Para evitarlo, utilizamos lámparas de infrarrojos de onda corta. ¿Por qué? Porque actúan instantáneamente sobre la superficie del vidrio. No hay necesidad de esperar.
Encontrar el equilibrio perfecto
Se trata de lograr una temperatura específica. Queremos que la tinta se solidifique, pero no podemos permitir que el vidrio se caliente tanto como para que algunos puntos se ablanden mientras otros no.
Utilizamos lámparas con alta densidad de energía. El objetivo es transmitir ese calor rápidamente a través de la capa de impresión. Si el vidrio permanece en un estado “tibio” durante demasiado tiempo, la tinta comienza a difuminarse. Nadie quiere que el logotipo quede borroso.

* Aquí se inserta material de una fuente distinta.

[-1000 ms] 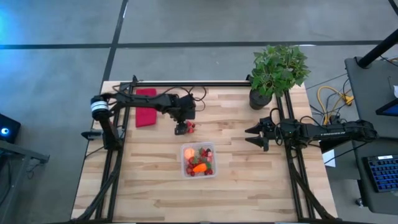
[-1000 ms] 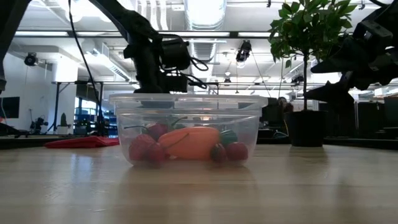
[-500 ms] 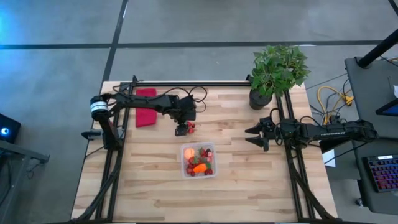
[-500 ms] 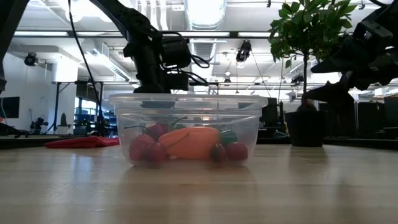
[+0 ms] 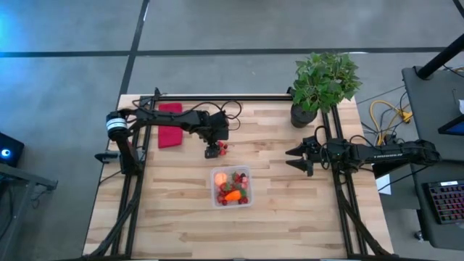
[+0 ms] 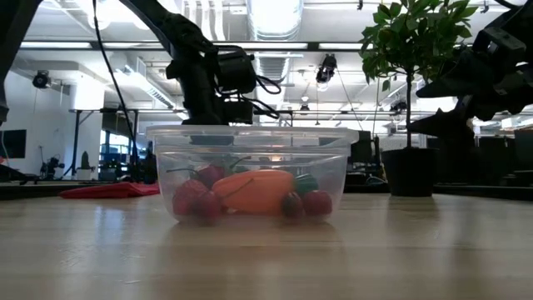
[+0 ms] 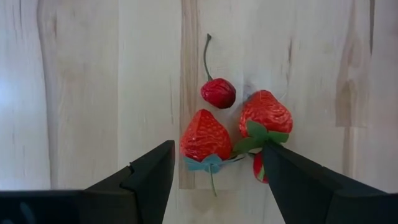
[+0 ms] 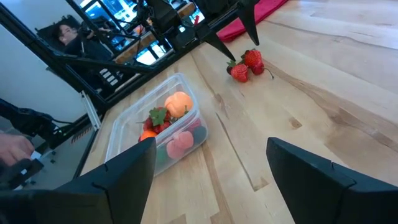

Pero hay que tener cuidado con la potencia de las lámparas. Si es demasiado baja, quedan estréses residuales que se detectan durante las inspecciones. ¿Demasiado alta? Entonces habrá choque térmico. Es un equilibrio delicado.
Ajustar adecuadamente la temperatura
Utilizamos tecnología de cuarzo-halogeno porque mantiene la emisión espectral precisa. Honestamente, los infrarrojos de onda corta son la única forma de transmitir energía profundamente dentro del vidrio de manera rápida y efectiva.
Pero las lámparas no pueden simplemente colocarse allí sin más. Si hay zonas demasiado calientes, el diseño se arruinará.
Siempre recomiendo usar un arreglo de lámparas escalonadas. Así, el recipiente se calienta uniformemente mientras gira. También hay que controlar la velocidad del transportador. Si la velocidad cambia, la calidad de la impresión también lo hará. Hay que sincronizar perfectamente la velocidad del transportador con cómo aumenta la temperatura de las lámparas.
Lo que nadie te dice
Las lámparas de IR de alta densidad consumen mucha energía. Un sistema de 2 kW o más representa una gran carga para los paneles eléctricos.
Además, las lámparas se calientan mucho. De verdad, mucho.
No basta con instalar las lámparas y dejarlas ahí. Se necesita un sistema de enfriamiento adecuado para las cámaras donde están ubicadas las lámparas. Si se pasa por alto esto, los reflectores pueden deformarse debido al calor. Una vez que se deformen, la distribución del calor se verá afectada, y la cantidad de desperdicios aumentará.